Using the records below, write out again exactly the lines that begin at the line containing "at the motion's" and end at the line containing "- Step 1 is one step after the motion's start", and no other lines.

EXERCISE DATA:

BEGIN

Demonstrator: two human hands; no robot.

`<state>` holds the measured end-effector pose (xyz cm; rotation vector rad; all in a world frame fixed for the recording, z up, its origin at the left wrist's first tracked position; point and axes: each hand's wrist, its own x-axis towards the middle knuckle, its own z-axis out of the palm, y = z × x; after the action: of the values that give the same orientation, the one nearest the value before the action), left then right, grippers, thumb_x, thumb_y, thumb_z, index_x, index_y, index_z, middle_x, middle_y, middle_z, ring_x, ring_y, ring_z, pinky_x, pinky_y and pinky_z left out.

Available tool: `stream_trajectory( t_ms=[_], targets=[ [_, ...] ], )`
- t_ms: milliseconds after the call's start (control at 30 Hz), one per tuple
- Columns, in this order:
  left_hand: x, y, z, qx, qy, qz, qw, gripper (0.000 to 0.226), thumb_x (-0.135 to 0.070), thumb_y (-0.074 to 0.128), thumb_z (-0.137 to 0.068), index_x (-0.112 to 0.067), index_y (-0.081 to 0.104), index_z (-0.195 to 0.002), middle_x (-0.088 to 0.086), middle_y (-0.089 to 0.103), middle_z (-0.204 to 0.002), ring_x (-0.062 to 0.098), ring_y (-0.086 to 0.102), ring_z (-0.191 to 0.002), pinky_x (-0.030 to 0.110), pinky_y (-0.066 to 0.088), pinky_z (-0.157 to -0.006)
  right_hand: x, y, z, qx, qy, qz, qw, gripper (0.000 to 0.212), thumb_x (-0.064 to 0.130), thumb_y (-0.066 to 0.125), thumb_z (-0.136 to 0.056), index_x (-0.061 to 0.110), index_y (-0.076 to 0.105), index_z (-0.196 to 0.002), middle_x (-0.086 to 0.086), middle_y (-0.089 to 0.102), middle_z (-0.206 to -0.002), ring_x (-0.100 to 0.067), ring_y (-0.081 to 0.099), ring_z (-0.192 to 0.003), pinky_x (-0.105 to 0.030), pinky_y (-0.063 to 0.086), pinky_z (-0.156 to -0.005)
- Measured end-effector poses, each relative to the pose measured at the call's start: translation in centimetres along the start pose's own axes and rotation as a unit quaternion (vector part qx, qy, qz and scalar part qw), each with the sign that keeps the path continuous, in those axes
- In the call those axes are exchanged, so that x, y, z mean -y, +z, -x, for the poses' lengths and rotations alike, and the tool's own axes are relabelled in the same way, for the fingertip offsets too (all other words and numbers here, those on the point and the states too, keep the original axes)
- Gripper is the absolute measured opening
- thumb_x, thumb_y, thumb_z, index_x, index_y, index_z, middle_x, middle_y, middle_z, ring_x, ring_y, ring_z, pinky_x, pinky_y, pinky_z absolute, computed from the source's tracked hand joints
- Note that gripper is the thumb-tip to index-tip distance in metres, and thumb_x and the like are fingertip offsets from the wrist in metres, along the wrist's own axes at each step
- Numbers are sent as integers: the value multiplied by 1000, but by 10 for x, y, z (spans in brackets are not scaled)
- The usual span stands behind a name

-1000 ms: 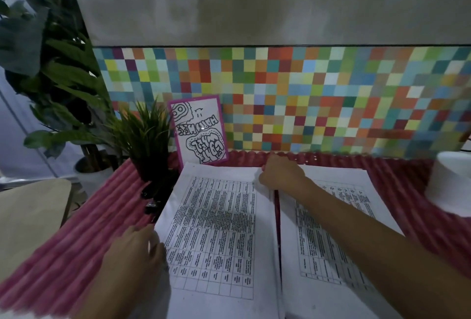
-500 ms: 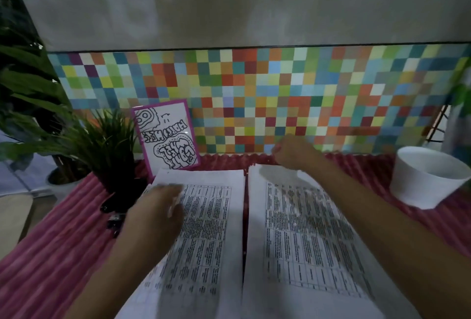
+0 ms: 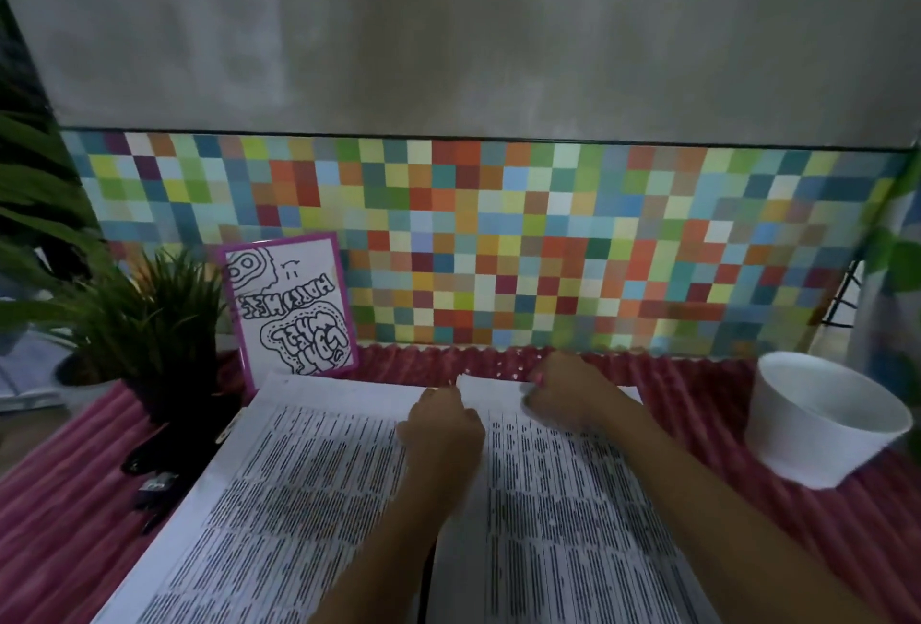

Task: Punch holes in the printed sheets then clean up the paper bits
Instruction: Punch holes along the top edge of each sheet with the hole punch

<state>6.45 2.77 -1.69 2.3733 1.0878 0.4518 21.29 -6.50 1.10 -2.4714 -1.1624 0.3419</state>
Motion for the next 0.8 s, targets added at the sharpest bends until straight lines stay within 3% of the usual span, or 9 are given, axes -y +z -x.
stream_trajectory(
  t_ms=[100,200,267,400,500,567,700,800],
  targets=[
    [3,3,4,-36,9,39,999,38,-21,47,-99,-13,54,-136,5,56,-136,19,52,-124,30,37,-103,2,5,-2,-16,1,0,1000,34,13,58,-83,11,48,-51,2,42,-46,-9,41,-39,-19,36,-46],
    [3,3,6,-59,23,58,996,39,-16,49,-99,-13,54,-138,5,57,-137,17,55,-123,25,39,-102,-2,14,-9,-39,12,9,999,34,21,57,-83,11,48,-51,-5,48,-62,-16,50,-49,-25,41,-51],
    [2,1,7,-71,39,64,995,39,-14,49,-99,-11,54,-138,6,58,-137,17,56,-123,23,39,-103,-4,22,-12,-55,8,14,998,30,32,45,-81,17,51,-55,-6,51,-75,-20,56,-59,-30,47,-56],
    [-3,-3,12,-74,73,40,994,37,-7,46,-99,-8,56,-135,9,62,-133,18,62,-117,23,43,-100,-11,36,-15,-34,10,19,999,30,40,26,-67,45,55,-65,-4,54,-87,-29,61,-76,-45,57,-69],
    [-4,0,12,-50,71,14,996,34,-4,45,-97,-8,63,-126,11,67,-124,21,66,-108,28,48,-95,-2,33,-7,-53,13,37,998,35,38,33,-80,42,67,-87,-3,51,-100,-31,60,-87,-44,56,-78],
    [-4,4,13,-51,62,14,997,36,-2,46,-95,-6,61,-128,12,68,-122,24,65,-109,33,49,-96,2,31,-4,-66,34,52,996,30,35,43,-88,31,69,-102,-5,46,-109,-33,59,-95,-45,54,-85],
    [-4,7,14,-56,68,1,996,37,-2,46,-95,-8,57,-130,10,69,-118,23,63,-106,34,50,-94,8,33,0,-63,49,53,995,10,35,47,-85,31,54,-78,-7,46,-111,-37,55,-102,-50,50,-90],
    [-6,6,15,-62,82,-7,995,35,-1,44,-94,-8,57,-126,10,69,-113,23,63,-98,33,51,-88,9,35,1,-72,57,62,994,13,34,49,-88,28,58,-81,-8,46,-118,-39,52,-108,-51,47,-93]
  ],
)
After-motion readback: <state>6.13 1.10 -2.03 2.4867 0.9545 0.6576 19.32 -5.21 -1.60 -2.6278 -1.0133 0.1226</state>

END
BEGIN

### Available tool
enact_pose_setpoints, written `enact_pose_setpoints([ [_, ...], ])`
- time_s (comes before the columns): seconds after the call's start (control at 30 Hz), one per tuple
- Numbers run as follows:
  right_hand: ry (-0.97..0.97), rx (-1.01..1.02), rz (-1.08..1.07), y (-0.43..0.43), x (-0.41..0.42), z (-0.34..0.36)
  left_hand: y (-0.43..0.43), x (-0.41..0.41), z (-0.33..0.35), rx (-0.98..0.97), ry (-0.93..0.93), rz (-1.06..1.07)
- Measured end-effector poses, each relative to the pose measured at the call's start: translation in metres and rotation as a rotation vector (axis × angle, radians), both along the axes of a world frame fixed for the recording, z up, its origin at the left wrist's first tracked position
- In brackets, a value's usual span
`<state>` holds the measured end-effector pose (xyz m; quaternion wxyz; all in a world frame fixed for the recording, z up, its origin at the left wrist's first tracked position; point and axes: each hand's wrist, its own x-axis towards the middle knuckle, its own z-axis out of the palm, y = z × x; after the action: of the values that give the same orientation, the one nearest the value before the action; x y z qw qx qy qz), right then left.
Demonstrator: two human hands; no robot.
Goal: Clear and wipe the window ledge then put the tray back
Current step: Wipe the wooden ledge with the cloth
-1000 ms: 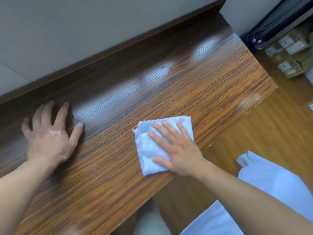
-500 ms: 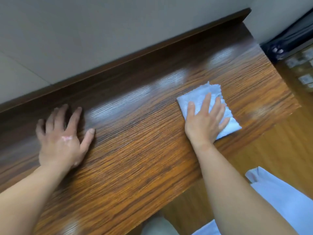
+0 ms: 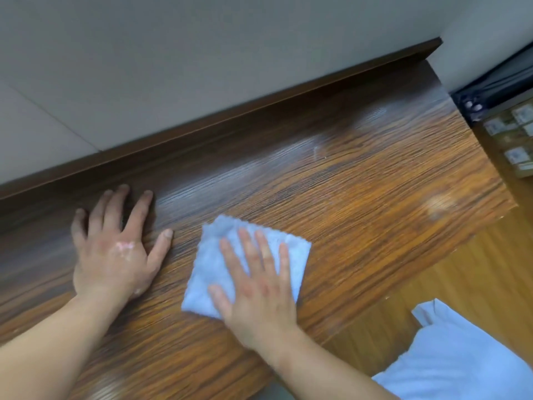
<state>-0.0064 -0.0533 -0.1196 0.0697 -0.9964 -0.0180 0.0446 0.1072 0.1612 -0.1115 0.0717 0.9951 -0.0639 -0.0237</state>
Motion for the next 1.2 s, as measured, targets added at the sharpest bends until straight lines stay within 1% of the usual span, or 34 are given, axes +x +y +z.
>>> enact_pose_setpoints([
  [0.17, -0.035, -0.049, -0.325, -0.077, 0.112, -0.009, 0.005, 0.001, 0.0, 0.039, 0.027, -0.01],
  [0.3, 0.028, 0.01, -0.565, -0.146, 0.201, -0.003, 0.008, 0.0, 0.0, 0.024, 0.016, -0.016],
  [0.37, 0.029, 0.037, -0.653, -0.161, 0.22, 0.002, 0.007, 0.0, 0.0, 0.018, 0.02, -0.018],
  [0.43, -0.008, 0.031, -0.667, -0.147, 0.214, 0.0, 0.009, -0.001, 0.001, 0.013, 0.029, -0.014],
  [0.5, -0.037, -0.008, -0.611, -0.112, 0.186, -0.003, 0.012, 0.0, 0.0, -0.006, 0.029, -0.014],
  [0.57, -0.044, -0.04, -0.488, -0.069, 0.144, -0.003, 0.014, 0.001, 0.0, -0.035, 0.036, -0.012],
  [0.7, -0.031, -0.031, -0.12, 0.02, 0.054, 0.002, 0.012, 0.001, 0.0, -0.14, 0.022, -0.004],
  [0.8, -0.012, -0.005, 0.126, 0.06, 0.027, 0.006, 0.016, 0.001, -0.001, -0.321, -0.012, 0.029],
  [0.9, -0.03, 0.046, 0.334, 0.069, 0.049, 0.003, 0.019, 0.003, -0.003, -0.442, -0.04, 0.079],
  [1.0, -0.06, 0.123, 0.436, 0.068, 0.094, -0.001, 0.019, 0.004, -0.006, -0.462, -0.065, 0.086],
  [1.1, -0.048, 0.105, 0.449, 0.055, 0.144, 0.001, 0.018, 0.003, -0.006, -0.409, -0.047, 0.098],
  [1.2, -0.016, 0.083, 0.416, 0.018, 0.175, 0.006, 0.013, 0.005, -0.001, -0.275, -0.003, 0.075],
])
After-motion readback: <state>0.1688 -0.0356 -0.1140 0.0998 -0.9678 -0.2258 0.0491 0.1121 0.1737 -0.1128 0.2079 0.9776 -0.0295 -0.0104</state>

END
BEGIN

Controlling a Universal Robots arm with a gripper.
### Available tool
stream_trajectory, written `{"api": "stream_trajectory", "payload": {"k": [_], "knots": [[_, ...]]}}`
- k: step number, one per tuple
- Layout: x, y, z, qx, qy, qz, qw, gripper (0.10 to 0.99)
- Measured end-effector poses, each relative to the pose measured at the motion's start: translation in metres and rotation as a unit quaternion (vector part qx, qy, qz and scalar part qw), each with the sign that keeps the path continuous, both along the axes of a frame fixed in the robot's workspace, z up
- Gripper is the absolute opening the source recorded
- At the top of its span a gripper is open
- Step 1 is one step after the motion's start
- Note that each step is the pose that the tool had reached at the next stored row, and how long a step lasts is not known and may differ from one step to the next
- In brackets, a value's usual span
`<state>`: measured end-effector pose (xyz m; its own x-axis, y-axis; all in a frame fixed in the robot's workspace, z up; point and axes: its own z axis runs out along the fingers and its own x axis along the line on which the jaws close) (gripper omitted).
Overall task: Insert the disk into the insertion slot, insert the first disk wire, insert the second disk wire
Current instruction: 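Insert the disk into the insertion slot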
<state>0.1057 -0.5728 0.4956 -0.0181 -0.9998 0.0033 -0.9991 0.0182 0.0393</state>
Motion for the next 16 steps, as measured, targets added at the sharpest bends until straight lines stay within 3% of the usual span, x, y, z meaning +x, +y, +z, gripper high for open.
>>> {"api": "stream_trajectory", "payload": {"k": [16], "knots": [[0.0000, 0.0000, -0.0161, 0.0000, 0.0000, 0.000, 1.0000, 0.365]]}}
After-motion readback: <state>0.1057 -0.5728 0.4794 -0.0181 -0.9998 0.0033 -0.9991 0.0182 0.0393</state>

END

SOLUTION:
- Measured end-effector poses, each relative to the pose measured at the motion's start: translation in metres and rotation as a unit quaternion (vector part qx, qy, qz and scalar part qw), each with the sign that keeps the path continuous, both along the axes of a frame fixed in the robot's workspace, z up
- Gripper is the absolute opening the source recorded
- At the top of its span a gripper is open
- Step 1 is one step after the motion's start

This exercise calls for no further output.